_What to do:_ Among the lines below, keep only those from the one containing "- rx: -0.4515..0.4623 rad" through the one containing "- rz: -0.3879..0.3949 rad", and reproduce them exactly.
---------- Given data
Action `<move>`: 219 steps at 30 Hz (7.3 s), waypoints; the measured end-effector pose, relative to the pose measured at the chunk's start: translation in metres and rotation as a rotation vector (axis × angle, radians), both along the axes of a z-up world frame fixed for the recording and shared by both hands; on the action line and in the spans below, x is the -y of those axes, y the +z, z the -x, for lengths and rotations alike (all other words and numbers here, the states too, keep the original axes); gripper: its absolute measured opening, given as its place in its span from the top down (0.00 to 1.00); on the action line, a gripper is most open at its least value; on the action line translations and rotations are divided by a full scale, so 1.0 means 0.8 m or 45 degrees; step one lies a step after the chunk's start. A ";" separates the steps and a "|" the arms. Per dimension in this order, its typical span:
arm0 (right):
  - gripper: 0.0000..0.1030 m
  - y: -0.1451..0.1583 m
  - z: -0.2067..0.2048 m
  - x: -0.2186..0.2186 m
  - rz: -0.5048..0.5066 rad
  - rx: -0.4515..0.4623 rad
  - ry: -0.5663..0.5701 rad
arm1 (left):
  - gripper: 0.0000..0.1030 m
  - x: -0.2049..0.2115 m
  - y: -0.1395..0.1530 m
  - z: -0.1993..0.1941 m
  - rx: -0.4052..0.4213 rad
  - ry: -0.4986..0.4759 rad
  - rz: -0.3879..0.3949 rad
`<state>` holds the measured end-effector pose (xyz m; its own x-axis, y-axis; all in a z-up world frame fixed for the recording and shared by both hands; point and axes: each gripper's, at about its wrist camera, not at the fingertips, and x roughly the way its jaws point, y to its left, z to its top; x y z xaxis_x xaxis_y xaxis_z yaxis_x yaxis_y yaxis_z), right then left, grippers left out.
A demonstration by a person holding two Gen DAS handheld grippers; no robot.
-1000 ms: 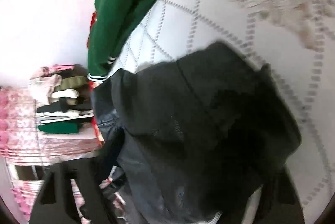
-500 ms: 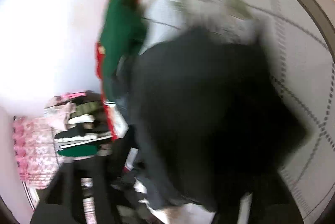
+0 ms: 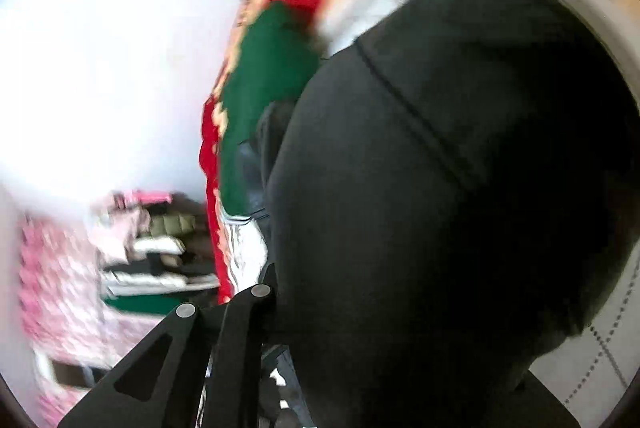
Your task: Fold large clothes
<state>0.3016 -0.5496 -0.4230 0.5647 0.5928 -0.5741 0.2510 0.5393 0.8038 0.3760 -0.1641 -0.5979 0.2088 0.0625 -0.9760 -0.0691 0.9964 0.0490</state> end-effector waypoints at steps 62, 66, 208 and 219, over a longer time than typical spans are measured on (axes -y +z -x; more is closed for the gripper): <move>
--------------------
_Reply to the exercise:_
  - rx: -0.4515..0.4623 rad
  - ry: -0.5663..0.5701 rad
arm1 (left):
  - gripper: 0.0000..0.1030 m
  - x: -0.2049..0.2115 m
  - y: -0.1395..0.1530 m
  - z: -0.1993..0.1941 m
  - rx: -0.4052..0.4213 rad
  - ry: -0.4986..0.4759 rad
  - rz: -0.3879..0.3949 rad

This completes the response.